Assigned task: Keep to one stretch of the data below, the lines from the one with "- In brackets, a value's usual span" up to and including the one with "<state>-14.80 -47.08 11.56", and return that stretch exactly.

Data excerpt:

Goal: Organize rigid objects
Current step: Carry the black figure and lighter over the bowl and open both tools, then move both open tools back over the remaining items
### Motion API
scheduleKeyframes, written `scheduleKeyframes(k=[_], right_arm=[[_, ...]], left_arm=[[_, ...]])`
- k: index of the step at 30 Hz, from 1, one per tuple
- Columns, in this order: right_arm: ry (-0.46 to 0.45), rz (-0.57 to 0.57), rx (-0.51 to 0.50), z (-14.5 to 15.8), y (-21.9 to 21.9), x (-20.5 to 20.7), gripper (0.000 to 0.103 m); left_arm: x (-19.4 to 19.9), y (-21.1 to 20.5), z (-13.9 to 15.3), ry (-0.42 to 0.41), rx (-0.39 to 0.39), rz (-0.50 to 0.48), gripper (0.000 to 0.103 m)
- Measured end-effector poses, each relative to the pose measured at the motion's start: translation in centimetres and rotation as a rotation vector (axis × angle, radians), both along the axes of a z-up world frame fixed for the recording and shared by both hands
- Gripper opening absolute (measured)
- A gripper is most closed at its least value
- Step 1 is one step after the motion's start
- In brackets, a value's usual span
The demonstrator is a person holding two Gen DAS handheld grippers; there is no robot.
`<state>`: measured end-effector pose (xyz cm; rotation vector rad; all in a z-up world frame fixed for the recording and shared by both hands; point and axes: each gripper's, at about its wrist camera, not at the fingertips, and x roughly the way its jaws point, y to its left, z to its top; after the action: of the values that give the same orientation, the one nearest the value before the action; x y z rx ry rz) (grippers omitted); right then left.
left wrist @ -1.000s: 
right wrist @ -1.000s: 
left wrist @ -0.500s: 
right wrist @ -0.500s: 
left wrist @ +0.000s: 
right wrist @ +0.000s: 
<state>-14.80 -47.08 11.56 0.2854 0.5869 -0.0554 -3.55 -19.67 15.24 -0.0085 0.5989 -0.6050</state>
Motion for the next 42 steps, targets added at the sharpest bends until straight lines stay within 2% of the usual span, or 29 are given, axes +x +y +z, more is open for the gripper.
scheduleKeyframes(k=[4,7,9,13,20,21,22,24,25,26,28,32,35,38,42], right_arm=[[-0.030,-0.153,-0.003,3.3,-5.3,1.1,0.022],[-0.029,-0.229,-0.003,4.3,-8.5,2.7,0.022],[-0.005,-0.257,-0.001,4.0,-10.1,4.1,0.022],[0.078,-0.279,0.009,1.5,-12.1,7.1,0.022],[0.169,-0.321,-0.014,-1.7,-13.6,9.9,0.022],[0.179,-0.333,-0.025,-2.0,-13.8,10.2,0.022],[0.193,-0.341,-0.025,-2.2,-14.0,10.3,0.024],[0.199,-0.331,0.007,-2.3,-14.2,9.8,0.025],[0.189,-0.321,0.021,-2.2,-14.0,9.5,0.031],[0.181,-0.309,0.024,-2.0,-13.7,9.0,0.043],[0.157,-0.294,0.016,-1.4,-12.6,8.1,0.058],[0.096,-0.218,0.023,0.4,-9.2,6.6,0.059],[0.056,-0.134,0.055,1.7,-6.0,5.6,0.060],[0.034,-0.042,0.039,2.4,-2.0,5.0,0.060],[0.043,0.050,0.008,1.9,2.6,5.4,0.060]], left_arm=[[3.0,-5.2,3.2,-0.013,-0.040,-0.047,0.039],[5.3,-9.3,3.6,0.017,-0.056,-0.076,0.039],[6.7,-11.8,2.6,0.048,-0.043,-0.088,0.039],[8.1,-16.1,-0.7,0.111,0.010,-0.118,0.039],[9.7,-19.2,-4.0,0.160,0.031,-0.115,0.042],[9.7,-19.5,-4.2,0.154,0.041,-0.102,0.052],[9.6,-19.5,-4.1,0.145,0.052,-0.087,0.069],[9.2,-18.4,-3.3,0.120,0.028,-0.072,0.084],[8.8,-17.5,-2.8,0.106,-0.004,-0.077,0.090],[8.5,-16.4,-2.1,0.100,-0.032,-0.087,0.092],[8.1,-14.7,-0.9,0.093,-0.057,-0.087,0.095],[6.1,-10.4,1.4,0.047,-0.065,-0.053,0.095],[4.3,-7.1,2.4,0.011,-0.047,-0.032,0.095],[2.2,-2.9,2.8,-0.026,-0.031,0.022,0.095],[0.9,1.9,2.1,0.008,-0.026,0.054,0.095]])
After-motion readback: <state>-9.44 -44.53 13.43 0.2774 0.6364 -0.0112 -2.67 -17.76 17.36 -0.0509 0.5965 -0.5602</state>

Solved exercise:
- In brackets, a value's usual span
The demonstrator is a person holding two Gen DAS handheld grippers; there is no robot.
`<state>`: measured end-effector pose (xyz cm; rotation vector rad; all in a z-up world frame fixed for the recording and shared by both hands; point and axes: each gripper's, at about its wrist camera, not at the fingertips, and x roughly the way its jaws point, y to its left, z to its top; after the action: of the values that give the same orientation, the one nearest the value before the action; x y z rx ry rz) (grippers omitted); right then left.
left wrist @ -1.000s: 
right wrist @ -1.000s: 
left wrist @ -0.500s: 
right wrist @ -0.500s: 
left wrist @ +0.000s: 
right wrist @ +0.000s: 
<state>-14.80 -47.08 11.56 0.2854 0.5869 -0.0554 -3.55 -19.67 15.24 -0.0085 0.5989 -0.6050</state>

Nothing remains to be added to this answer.